Photo: Courtesy of Brandi Mueller via ikelite.com

In the same way that American aircraft have been thrown into the ocean, Japanese planes and ships have also been sunken and forgotten for 70 years. But in some of the Japanese ships, human remains have been found, together with some of the sailors’ and pilots’ personal belongings. It is believed that at least some of these ships sunk in the framework of these military operations. In other words, not all of them were deliberately thrown into the ocean in order to save the costs of transporting them back home.

#4. Chuuk Lagoon

Mueller discovered yet another World War II underwater graveyard on the seafloor of the Chuuk Lagoon, located in the Central Pacific Ocean, within the territory of the Federated States of Micronesia. Chuuk Lagoon was the Empire of Japan’s main naval base in the South Pacific, but it was destroyed in 1944 after a two-day American attack called Operation Hailstone. Mueller found so many objects here, that it became one of her favorite places to take photographs.

Photo: Courtesy of argunners.com

The Japanese base was referred to as “the Gibraltar of the Pacific” due to its natural deep lagoon, high islands, circling barrier reef, and man-made defenses. In fact, it was considered to be the strongest naval base in the Pacific with the exception of Pearl Harbor.
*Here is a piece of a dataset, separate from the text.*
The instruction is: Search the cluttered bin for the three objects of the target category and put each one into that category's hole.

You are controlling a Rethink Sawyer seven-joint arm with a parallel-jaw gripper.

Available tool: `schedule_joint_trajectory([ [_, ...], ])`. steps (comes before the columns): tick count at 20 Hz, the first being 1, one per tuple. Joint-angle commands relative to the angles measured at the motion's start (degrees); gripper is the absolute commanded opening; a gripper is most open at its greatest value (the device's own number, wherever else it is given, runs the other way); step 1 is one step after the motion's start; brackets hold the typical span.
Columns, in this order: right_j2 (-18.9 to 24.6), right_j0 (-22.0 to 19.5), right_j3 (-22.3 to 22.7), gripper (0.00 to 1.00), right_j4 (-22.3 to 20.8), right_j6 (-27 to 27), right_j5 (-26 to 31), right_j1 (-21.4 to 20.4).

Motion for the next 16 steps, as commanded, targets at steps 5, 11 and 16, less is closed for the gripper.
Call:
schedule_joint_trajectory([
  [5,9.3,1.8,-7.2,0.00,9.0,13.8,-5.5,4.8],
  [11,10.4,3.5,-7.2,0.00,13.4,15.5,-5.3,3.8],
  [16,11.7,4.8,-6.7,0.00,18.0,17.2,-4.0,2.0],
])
The islands were once part of the Spanish West Indies, explored by Magellan, but by the time World War II broke out, they belonged to the Empire of Japan and more than 40.000 Japanese soldiers were active there.

#3. Treasure Underwater

After the American attack, about 250 warplanes were destroyed, and experienced pilots lost their lives. Also, about forty ships, including cruisers, destroyers, auxiliary ships, and about two dozen cargo vessels, were sunk. Now, it is possible to find a large number of airplanes, ships, and other war relics at the bottom of Chuuk Lagoon and a lot of people enjoy diving in this tropical area.

Photo: Courtesy of argunners.com

At the time of the sinking, these Japanese ships were loaded with supplies and ammunition, which were spread across the seabed, making it a real treasure for divers and underwater explorers. Mueller’s photos show the remains found at the bottom of the Chuuk Lagoon, and thanks to her findings, the site came to be known as “the million-dollar wreck”.

#2. Japanese Warplanes

Mueller found all type of objects in her expeditions, though especially planes. Most of the planes she found were the Mitsubishi Navy Type 1 attack bomber. These planes were used by the Imperial Japanese Navy Air Service during World War II, and they were referred to as the Betty Bombers by the Allied forces. Japanese Navy pilots used to call them “Hamaki”, which is the Japanese word for cigarette, because of their shape.
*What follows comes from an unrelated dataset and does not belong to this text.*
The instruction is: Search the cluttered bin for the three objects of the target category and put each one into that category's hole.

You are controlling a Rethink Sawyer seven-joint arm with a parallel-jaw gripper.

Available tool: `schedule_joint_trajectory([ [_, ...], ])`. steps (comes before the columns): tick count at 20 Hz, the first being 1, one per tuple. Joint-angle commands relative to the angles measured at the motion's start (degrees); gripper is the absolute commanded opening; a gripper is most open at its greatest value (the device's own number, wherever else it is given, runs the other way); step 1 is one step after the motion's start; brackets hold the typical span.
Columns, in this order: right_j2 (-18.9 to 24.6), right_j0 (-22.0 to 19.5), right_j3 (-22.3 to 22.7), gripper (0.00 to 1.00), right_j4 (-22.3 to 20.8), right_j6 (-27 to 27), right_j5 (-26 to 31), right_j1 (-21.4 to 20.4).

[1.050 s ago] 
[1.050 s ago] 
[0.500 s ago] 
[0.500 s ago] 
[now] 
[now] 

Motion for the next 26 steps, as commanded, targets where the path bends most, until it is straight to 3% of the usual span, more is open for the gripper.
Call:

Photo: Courtesy of xray-mag.com

At the Mitsubishi plant, 2.435 of these warplanes were produced and they were used by the Japanese naval forces during World War II. These models were highly effective but they did not provide protection to the pilots due to its structural lightness. This is another of the main reasons why the Japanese decided to withdraw them in 1945, and why many of them were thrown into the ocean.

#1. End Of The War

Even though the Japanese military managed to conquer a great number of islands, the allies struck back. After the bombing of Hiroshima and Nagasaki, Japan surrendered, and soon lost control over these islands. Emperor Hirohito recorded a transmission publicly announcing the surrender on August 15, 1945, and that’s the day when the Second World War finished.
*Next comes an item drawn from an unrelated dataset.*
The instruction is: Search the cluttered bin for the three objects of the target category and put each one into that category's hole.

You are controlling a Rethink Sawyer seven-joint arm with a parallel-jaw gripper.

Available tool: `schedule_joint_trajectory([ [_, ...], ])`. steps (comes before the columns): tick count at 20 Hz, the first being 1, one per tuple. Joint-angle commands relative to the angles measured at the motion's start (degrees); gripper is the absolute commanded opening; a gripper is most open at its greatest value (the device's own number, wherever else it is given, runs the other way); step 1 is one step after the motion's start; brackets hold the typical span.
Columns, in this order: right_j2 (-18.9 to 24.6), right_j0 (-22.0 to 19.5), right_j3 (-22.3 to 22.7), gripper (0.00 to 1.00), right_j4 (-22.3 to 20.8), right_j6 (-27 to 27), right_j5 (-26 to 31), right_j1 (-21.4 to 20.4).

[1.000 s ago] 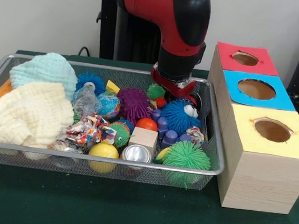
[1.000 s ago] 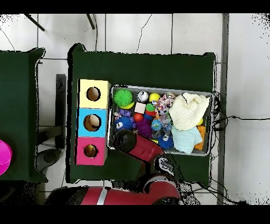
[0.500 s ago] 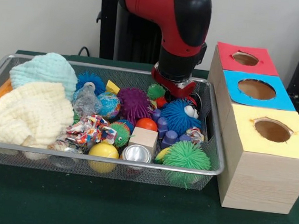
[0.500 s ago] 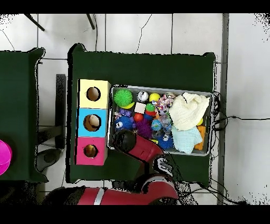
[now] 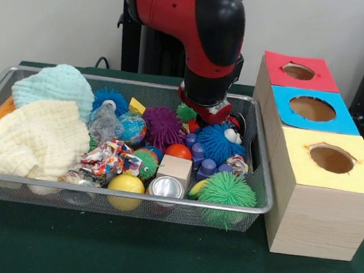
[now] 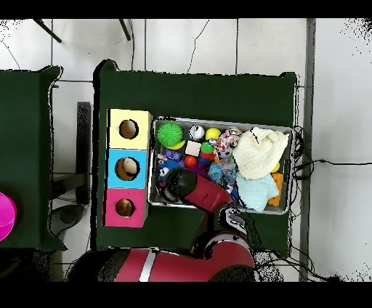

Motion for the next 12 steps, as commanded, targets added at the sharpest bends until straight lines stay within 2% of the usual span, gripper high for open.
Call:
schedule_joint_trajectory([
  [1,3.9,-0.7,-18.6,0.00,0.7,4.2,-5.3,5.0],
  [12,4.6,-1.1,-23.1,0.00,1.1,6.8,-2.8,5.5],
])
Photo: Courtesy of Facebook

The war cost the United States about $341 billion dollars and when it ended, thousands of planes were dumped into the ocean. They have remained lost on the ocean floor for 70 years. Fortunately, Mueller’s brave expeditions and incredible photographic skills have allowed us to find out part of what lies at the bottom of the Pacific Ocean… But what other things do you think we’ll find?